* _What is required_
Lift out all lines below that contain "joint".
__________
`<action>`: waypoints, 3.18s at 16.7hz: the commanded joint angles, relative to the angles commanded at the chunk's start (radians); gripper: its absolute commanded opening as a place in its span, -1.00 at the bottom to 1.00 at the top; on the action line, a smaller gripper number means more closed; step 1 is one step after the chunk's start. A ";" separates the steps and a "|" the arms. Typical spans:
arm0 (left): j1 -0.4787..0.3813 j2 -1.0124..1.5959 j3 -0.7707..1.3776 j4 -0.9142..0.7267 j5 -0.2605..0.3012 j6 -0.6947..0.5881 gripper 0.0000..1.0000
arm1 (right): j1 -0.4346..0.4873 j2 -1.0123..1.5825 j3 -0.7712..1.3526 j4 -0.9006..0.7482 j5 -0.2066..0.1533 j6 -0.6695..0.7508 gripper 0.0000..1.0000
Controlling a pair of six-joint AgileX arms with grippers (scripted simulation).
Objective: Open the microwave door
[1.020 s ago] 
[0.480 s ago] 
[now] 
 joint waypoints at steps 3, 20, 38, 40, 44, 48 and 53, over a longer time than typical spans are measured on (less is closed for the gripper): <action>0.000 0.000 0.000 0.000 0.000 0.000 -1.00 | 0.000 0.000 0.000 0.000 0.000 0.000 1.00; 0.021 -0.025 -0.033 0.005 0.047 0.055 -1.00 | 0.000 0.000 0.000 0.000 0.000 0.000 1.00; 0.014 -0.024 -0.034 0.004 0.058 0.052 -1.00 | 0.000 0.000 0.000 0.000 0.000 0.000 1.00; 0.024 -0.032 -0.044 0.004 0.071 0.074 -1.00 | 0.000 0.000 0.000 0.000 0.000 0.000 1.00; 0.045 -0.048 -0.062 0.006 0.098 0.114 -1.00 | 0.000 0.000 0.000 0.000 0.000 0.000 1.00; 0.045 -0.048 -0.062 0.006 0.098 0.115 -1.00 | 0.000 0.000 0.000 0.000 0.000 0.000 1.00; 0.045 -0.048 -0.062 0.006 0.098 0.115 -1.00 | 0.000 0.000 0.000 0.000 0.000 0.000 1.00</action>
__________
* _Task answer_
`<action>`: waypoints, 3.18s at 16.7hz: the commanded joint angles, relative to the angles commanded at the chunk's start (radians); gripper: its absolute commanded opening as a place in its span, -1.00 at the bottom to 1.00 at the top; on the action line, a smaller gripper number means more closed; step 1 is one step after the chunk's start. A ";" separates the steps and a "|" the arms. Typical spans:
Controlling a pair of six-joint AgileX arms with grippers (scripted simulation).
 joint waypoints at steps 3, 20, 38, 40, 44, 48 and 53, over a longer time than typical spans are measured on (less is closed for the gripper): <action>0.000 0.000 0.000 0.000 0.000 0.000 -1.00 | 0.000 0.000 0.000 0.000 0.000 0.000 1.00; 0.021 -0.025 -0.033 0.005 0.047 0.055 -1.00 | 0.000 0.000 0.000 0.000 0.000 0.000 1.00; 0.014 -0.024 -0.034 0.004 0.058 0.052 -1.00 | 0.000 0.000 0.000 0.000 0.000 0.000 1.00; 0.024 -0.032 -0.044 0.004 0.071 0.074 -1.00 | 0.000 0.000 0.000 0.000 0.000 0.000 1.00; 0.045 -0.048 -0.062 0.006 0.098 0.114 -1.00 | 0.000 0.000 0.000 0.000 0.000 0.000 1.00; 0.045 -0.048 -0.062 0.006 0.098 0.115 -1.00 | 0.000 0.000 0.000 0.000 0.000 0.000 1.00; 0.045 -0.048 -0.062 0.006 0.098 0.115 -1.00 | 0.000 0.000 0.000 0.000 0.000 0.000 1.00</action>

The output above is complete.